• [What is being asked]:
Each line below needs to be printed again exactly.

• [Material provided]:
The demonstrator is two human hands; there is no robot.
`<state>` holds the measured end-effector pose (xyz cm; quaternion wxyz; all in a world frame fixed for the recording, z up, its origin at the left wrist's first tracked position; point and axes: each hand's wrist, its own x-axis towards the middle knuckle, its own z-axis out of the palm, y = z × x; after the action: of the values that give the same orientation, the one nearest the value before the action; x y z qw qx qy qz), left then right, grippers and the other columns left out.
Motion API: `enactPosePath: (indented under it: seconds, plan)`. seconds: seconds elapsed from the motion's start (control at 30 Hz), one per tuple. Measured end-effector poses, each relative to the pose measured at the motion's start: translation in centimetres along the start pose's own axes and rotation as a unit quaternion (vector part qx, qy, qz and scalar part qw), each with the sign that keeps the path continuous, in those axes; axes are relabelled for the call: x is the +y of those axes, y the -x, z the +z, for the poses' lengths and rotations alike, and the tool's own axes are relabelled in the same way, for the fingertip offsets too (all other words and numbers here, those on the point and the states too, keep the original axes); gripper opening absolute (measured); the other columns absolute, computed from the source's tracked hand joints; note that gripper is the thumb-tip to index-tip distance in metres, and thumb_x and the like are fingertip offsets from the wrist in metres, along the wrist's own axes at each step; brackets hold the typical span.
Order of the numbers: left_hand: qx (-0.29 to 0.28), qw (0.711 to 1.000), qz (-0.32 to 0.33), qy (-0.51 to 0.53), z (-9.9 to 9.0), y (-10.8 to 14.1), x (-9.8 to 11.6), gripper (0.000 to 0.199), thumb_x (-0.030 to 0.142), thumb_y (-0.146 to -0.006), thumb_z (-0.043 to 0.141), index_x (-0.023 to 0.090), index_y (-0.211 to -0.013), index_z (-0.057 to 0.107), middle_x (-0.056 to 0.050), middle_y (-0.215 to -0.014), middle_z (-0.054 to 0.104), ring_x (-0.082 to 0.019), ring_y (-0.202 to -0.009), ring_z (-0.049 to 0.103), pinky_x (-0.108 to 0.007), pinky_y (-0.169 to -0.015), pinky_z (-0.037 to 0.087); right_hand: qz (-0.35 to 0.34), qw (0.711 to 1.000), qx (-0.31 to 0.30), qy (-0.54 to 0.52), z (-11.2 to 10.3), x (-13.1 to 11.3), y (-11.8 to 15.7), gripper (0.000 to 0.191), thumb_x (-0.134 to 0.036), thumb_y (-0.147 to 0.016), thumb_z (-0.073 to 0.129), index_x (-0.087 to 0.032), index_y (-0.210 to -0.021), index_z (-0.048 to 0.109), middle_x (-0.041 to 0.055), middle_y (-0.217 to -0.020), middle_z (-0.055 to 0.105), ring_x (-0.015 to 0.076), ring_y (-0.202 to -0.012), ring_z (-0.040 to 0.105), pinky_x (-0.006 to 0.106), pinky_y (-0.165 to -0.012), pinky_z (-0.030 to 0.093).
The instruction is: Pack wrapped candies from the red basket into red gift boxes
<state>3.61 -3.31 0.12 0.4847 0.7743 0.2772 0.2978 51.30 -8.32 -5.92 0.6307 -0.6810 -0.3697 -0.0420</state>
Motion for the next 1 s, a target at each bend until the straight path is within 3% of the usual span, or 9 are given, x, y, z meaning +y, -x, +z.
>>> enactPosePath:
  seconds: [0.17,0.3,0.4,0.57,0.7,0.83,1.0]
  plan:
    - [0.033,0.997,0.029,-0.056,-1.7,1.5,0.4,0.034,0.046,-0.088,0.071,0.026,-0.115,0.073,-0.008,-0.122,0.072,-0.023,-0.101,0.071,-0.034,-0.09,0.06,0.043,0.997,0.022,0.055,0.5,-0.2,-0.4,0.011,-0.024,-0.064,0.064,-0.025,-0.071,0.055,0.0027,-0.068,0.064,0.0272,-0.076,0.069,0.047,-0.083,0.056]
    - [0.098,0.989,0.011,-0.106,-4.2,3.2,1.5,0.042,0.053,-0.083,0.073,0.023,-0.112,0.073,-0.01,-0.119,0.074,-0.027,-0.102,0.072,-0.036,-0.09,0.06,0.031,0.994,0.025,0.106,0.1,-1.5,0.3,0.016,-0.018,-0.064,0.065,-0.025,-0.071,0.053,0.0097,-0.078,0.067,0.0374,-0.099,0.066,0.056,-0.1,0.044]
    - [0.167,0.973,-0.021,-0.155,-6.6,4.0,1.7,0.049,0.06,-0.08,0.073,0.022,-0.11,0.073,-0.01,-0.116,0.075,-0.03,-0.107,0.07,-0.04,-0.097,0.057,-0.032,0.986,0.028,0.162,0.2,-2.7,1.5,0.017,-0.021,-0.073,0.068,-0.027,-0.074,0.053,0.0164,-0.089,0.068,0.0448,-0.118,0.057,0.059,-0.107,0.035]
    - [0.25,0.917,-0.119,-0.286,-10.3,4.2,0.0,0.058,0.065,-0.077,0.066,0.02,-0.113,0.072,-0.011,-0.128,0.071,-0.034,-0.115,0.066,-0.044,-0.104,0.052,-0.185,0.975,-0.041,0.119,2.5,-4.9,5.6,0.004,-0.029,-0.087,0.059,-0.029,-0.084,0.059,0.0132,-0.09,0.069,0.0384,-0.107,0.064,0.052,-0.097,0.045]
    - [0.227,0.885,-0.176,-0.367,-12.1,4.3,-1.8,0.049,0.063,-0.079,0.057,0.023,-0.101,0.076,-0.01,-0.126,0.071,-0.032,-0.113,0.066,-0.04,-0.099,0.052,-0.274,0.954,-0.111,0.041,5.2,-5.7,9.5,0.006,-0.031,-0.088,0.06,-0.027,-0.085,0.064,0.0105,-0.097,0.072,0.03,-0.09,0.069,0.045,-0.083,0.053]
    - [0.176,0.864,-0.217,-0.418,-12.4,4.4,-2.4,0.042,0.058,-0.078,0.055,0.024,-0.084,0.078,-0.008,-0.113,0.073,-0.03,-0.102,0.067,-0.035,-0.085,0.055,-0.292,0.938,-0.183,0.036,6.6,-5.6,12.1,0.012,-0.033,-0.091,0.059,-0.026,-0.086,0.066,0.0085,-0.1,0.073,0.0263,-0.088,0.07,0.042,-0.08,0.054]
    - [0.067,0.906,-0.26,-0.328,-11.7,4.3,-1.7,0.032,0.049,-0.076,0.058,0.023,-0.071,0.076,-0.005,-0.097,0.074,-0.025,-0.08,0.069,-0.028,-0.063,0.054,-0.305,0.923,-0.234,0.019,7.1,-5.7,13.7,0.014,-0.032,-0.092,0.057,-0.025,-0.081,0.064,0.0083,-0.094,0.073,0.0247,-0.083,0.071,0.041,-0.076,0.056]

• [Answer box]:
The demonstrator is two human hands; there is no robot.
`<state>` holds the measured end-effector pose (xyz cm; quaternion wxyz; all in a world frame fixed for the recording, z up, its origin at the left wrist's first tracked position; point and axes: each hand's wrist, its own x-axis towards the middle knuckle, its own z-axis out of the palm, y = z × x; after the action: of the values that give the same orientation, the one nearest the value before the action; x y z qw qx qy qz), left then right, grippers and the other columns left out.
Motion API: `enactPosePath: (indented under it: seconds, plan)`. seconds: seconds elapsed from the motion's start (control at 30 Hz), one per tuple. Measured end-effector poses, each relative to the pose measured at the motion's start: translation in centimetres along the start pose's own axes and rotation as a unit quaternion (vector part qx, qy, qz and scalar part qw), each with the sign that keeps the path continuous, in those axes; axes are relabelled for the call: x is the +y of those axes, y the -x, z the +z, for the poses' lengths and rotations alike, and the tool's own axes are relabelled in the same way, for the fingertip offsets too (all other words and numbers here, those on the point and the states too, keep the original axes); gripper opening absolute (measured); the other columns absolute, computed from the source's tracked hand joints; note that gripper is the thumb-tip to index-tip distance in metres, and thumb_x and the like are fingertip offsets from the wrist in metres, along the wrist's own axes at each step; brackets hold the typical span.
Order of the numbers: left_hand: qx (-0.29 to 0.28), qw (0.711 to 1.000), qz (-0.32 to 0.33), qy (-0.51 to 0.53), z (-9.9 to 9.0), y (-10.8 to 14.1), x (-9.8 to 11.6), gripper (0.000 to 0.199), thumb_x (-0.030 to 0.142), thumb_y (-0.146 to -0.006), thumb_z (-0.043 to 0.141), index_x (-0.023 to 0.090), index_y (-0.211 to -0.013), index_z (-0.057 to 0.107), middle_x (-0.056 to 0.050), middle_y (-0.215 to -0.014), middle_z (-0.054 to 0.104), ring_x (-0.082 to 0.019), ring_y (-0.202 to -0.009), ring_z (-0.049 to 0.103), pinky_x (-0.108 to 0.007), pinky_y (-0.169 to -0.015), pinky_z (-0.037 to 0.087); right_hand: qz (-0.35 to 0.34), qw (0.711 to 1.000), qx (-0.31 to 0.30), qy (-0.54 to 0.52), z (-11.2 to 10.3), x (-13.1 to 11.3), y (-11.8 to 15.7), gripper (0.000 to 0.191), thumb_x (-0.134 to 0.036), thumb_y (-0.147 to 0.016), thumb_z (-0.073 to 0.129), index_x (-0.087 to 0.032), index_y (-0.210 to -0.021), index_z (-0.048 to 0.109), middle_x (-0.041 to 0.055), middle_y (-0.217 to -0.020), middle_z (-0.055 to 0.105), ring_x (-0.015 to 0.076), ring_y (-0.202 to -0.012), ring_z (-0.040 to 0.105), pinky_x (-0.006 to 0.106), pinky_y (-0.165 to -0.012), pinky_z (-0.030 to 0.093).
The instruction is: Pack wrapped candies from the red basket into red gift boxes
<state>3.61 -3.31 0.12 0.4847 0.7743 0.2772 0.2978 51.30 -8.32 -5.92 0.6307 -0.6810 -0.3697 -0.0420</state>
Motion for the next 1 s, a target at each bend until the straight path is within 3% of the usual span, or 9 are given, x, y, z meaning +y, -x, +z.
>>> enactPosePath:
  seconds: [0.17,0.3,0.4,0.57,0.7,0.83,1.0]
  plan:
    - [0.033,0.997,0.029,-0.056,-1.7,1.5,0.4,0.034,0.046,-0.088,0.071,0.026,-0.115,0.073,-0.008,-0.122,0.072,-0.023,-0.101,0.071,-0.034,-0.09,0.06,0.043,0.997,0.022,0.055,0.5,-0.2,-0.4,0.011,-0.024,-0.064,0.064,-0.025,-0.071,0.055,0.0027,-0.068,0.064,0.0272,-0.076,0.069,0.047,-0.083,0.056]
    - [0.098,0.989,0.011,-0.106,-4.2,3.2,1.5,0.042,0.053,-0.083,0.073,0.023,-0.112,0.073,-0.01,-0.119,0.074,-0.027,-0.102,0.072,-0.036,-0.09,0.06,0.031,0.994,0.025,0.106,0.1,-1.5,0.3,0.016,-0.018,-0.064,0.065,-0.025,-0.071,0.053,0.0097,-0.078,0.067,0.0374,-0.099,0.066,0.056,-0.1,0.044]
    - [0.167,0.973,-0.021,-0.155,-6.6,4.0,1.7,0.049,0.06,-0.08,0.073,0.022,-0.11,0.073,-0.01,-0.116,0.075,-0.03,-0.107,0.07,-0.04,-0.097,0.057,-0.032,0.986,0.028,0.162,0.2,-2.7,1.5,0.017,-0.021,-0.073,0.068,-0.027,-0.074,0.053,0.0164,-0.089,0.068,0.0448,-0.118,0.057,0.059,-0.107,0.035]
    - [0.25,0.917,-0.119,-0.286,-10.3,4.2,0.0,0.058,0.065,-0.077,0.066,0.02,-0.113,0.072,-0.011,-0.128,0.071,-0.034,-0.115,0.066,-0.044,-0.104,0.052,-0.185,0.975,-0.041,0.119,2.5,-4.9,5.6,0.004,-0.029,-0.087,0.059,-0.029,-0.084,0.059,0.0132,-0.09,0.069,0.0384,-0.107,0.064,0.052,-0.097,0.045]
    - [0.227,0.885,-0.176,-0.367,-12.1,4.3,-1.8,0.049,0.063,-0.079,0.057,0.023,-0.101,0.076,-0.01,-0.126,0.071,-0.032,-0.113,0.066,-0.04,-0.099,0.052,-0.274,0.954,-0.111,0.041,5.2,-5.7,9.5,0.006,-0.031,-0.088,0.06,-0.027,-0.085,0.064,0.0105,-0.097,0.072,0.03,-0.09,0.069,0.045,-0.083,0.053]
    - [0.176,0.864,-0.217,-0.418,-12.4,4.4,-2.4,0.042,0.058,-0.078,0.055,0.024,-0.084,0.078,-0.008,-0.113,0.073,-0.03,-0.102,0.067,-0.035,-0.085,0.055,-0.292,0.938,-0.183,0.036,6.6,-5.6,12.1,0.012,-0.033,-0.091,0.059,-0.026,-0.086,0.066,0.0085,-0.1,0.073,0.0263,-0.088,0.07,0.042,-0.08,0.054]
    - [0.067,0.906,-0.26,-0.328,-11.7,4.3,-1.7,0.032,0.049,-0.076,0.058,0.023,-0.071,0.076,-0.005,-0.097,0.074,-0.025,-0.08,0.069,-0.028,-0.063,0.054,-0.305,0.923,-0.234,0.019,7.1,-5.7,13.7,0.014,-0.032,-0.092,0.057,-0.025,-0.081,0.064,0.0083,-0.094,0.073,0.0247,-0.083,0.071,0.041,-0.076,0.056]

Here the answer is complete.